• [Instructions to follow] Reproduce exactly the lines below from the one containing "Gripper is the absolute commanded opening" through the one containing "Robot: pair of", including both, and nothing else.

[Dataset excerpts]
○ ○ ○ ○ ○

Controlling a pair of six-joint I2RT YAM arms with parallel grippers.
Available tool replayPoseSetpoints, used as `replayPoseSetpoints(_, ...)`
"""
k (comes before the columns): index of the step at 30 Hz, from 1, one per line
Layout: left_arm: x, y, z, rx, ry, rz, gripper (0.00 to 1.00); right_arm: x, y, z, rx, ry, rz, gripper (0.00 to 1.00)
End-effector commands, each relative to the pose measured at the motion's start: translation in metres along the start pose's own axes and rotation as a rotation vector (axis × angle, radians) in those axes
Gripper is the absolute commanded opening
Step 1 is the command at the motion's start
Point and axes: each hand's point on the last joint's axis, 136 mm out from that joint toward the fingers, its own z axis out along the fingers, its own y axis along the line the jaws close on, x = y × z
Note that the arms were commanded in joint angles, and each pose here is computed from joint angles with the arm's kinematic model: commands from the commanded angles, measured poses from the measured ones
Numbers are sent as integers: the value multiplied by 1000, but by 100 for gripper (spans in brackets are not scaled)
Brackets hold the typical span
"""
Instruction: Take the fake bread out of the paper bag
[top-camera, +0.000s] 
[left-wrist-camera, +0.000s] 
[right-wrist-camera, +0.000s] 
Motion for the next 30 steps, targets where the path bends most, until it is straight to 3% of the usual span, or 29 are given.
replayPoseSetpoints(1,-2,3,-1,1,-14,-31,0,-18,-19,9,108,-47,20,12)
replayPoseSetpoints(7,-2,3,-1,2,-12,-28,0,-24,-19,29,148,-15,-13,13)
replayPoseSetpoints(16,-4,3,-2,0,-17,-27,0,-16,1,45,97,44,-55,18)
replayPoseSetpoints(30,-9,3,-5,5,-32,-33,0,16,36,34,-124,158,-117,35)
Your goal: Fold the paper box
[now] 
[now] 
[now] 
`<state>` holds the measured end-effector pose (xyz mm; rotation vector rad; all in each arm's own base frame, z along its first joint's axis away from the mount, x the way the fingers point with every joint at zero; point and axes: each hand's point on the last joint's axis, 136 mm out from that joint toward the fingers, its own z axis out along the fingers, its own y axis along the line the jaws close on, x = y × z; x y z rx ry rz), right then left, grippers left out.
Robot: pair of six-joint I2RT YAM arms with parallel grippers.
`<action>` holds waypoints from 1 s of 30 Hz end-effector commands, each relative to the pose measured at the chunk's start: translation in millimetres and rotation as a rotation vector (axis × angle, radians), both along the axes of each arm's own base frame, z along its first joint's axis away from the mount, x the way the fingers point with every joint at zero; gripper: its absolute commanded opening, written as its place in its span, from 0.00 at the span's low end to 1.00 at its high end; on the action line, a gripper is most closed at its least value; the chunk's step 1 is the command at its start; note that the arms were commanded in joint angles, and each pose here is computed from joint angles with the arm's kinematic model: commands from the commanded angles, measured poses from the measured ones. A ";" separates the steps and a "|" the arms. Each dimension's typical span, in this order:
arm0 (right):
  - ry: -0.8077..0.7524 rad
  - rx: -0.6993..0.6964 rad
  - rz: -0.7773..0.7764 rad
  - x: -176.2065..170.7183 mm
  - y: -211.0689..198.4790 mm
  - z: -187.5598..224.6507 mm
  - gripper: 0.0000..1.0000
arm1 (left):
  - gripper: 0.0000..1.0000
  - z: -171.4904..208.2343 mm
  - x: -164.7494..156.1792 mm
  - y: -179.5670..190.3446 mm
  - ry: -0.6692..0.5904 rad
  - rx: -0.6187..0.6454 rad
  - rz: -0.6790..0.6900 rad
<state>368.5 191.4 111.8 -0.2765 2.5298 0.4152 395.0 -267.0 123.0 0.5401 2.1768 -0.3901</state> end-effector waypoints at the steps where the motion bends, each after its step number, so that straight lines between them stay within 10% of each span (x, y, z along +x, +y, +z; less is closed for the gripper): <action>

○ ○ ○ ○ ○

• [Expected answer]
Gripper is the absolute commanded opening
Step 1 is the command at the motion's start
Point and axes: each hand's point on the last joint's axis, 136 mm out from that joint toward the fingers, its own z axis out along the fingers, its own y axis along the line the jaws close on, x = y × z
Note that the arms were commanded in joint angles, and each pose here is computed from joint angles with the arm's kinematic model: commands from the commanded angles, measured poses from the measured ones
Numbers are sent as integers: the value multiplied by 1000, but by 100 for gripper (spans in brackets are not scaled)
Brackets hold the typical span
"""
Instruction: Take the fake bread out of the paper bag
[top-camera, +0.000s] 
[left-wrist-camera, +0.000s] 
[right-wrist-camera, +0.000s] 
Motion for the next 30 steps, targets where the path bends most, until it is straight to 3% of the usual span, or 29 are given.
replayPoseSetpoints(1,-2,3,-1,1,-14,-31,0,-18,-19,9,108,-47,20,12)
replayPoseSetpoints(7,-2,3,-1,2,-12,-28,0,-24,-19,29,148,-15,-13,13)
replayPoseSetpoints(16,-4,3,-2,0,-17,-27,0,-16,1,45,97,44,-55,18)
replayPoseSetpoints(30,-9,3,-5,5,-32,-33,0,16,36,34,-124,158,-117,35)
Your goal: Fold the paper box
[now] 
[now] 
[now] 
`<state>` holds the measured end-effector pose (xyz mm; rotation vector rad; all in each arm's own base frame, z along its first joint's axis away from the mount, x the way the fingers point with every joint at zero; point and axes: each hand's point on the last joint's axis, 136 mm out from that joint toward the fingers, its own z axis out along the fingers, its own y axis along the line the jaws close on, x = y × z; x y z rx ry rz), right then left, grippers left out.
Robot: pair of six-joint I2RT YAM arms with parallel grippers.

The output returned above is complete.